◆ **Task prompt**
A word-for-word copy of the listing is needed. Retype it in full.

----- Given material

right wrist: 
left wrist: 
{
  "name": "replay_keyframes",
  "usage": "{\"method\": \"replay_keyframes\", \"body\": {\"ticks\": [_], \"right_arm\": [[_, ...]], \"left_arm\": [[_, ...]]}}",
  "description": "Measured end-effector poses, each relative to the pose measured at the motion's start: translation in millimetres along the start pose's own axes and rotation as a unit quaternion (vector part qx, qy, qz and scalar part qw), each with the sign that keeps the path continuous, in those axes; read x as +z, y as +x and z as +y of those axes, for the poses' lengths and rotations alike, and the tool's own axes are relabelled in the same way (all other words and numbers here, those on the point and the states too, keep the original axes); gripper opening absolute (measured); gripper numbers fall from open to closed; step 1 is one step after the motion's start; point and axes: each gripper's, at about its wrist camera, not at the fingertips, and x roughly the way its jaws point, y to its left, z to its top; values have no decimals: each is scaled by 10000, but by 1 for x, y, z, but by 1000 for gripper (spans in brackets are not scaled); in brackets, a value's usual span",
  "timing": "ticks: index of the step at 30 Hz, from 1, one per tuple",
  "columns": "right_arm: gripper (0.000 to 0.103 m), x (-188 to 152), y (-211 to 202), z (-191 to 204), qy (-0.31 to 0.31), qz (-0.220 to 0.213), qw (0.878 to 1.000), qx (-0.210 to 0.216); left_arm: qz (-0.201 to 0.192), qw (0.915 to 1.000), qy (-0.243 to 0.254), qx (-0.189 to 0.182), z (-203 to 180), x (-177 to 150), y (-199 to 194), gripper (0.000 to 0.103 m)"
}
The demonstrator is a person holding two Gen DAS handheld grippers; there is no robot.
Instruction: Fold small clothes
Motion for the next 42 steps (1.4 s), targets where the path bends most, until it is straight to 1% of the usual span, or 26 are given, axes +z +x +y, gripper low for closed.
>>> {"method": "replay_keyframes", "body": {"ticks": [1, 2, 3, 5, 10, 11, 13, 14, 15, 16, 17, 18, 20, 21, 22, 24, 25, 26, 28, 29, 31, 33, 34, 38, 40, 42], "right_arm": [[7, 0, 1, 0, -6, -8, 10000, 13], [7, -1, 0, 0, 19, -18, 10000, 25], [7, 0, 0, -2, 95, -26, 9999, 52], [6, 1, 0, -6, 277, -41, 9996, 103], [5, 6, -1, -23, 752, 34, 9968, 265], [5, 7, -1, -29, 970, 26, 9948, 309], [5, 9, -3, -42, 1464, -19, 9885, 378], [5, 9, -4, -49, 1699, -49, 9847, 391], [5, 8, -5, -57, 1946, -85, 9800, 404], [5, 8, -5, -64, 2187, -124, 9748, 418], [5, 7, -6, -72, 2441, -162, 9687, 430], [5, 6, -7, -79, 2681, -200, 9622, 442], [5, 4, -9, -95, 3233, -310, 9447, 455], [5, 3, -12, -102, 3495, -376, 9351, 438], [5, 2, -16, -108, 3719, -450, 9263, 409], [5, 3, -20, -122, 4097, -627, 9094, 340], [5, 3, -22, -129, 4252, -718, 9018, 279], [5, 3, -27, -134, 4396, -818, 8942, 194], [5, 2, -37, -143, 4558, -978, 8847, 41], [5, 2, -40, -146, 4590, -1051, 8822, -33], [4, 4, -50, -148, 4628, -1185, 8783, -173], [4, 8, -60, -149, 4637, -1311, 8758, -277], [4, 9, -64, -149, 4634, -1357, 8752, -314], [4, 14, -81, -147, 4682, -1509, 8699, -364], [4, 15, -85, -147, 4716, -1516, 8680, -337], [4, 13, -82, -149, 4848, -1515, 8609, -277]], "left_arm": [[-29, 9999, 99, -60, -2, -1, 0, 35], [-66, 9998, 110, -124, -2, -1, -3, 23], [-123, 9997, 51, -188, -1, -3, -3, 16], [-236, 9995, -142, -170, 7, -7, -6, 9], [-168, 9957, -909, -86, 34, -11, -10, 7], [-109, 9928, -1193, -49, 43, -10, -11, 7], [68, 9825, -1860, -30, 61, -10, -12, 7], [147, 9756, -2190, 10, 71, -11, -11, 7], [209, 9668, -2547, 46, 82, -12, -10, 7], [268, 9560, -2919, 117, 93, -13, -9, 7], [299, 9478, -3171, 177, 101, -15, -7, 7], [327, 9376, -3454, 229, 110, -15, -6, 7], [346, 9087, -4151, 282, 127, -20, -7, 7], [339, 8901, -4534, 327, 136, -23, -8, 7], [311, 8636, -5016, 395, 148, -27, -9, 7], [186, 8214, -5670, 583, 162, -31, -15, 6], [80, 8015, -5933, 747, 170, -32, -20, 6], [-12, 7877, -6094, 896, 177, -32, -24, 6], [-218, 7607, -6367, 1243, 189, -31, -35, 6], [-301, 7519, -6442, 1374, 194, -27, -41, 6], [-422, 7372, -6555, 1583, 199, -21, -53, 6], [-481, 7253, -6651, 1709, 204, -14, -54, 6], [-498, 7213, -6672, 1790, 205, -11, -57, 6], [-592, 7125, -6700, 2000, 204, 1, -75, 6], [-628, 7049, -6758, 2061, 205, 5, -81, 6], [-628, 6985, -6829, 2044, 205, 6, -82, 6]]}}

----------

◆ **Written reply**
right wrist: 
left wrist: 
{
  "name": "replay_keyframes",
  "usage": "{\"method\": \"replay_keyframes\", \"body\": {\"ticks\": [_], \"right_arm\": [[_, ...]], \"left_arm\": [[_, ...]]}}",
  "description": "Measured end-effector poses, each relative to the pose measured at the motion's start: translation in millimetres along the start pose's own axes and rotation as a unit quaternion (vector part qx, qy, qz and scalar part qw), each with the sign that keeps the path continuous, in those axes; read x as +z, y as +x and z as +y of those axes, for the poses' lengths and rotations alike, and the tool's own axes are relabelled in the same way (all other words and numbers here, those on the point and the states too, keep the original axes); gripper opening absolute (measured); gripper numbers fall from open to closed; step 1 is one step after the motion's start; point and axes: each gripper's, at about its wrist camera, not at the fingertips, and x roughly the way its jaws point, y to its left, z to its top; values have no decimals: each is scaled by 10000, but by 1 for x, y, z, but by 1000 for gripper (spans in brackets are not scaled); in brackets, a value's usual span",
  "timing": "ticks: index of the step at 30 Hz, from 1, one per tuple",
  "columns": "right_arm: gripper (0.000 to 0.103 m), x (-188 to 152), y (-211 to 202), z (-191 to 204), qy (-0.31 to 0.31), qz (-0.220 to 0.213), qw (0.878 to 1.000), qx (-0.210 to 0.216); left_arm: qz (-0.201 to 0.192), qw (0.915 to 1.000), qy (-0.243 to 0.254), qx (-0.189 to 0.182), z (-203 to 180), x (-177 to 150), y (-199 to 194), gripper (0.000 to 0.103 m)"
}
The demonstrator is a person holding two Gen DAS handheld grippers; there is no robot.
Instruction: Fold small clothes
Motion for the next 42 steps (1.4 s), targets where the path bends most, until it is straight to 1% of the usual span, or 26 are given, axes +z +x +y, gripper low for closed.
>>> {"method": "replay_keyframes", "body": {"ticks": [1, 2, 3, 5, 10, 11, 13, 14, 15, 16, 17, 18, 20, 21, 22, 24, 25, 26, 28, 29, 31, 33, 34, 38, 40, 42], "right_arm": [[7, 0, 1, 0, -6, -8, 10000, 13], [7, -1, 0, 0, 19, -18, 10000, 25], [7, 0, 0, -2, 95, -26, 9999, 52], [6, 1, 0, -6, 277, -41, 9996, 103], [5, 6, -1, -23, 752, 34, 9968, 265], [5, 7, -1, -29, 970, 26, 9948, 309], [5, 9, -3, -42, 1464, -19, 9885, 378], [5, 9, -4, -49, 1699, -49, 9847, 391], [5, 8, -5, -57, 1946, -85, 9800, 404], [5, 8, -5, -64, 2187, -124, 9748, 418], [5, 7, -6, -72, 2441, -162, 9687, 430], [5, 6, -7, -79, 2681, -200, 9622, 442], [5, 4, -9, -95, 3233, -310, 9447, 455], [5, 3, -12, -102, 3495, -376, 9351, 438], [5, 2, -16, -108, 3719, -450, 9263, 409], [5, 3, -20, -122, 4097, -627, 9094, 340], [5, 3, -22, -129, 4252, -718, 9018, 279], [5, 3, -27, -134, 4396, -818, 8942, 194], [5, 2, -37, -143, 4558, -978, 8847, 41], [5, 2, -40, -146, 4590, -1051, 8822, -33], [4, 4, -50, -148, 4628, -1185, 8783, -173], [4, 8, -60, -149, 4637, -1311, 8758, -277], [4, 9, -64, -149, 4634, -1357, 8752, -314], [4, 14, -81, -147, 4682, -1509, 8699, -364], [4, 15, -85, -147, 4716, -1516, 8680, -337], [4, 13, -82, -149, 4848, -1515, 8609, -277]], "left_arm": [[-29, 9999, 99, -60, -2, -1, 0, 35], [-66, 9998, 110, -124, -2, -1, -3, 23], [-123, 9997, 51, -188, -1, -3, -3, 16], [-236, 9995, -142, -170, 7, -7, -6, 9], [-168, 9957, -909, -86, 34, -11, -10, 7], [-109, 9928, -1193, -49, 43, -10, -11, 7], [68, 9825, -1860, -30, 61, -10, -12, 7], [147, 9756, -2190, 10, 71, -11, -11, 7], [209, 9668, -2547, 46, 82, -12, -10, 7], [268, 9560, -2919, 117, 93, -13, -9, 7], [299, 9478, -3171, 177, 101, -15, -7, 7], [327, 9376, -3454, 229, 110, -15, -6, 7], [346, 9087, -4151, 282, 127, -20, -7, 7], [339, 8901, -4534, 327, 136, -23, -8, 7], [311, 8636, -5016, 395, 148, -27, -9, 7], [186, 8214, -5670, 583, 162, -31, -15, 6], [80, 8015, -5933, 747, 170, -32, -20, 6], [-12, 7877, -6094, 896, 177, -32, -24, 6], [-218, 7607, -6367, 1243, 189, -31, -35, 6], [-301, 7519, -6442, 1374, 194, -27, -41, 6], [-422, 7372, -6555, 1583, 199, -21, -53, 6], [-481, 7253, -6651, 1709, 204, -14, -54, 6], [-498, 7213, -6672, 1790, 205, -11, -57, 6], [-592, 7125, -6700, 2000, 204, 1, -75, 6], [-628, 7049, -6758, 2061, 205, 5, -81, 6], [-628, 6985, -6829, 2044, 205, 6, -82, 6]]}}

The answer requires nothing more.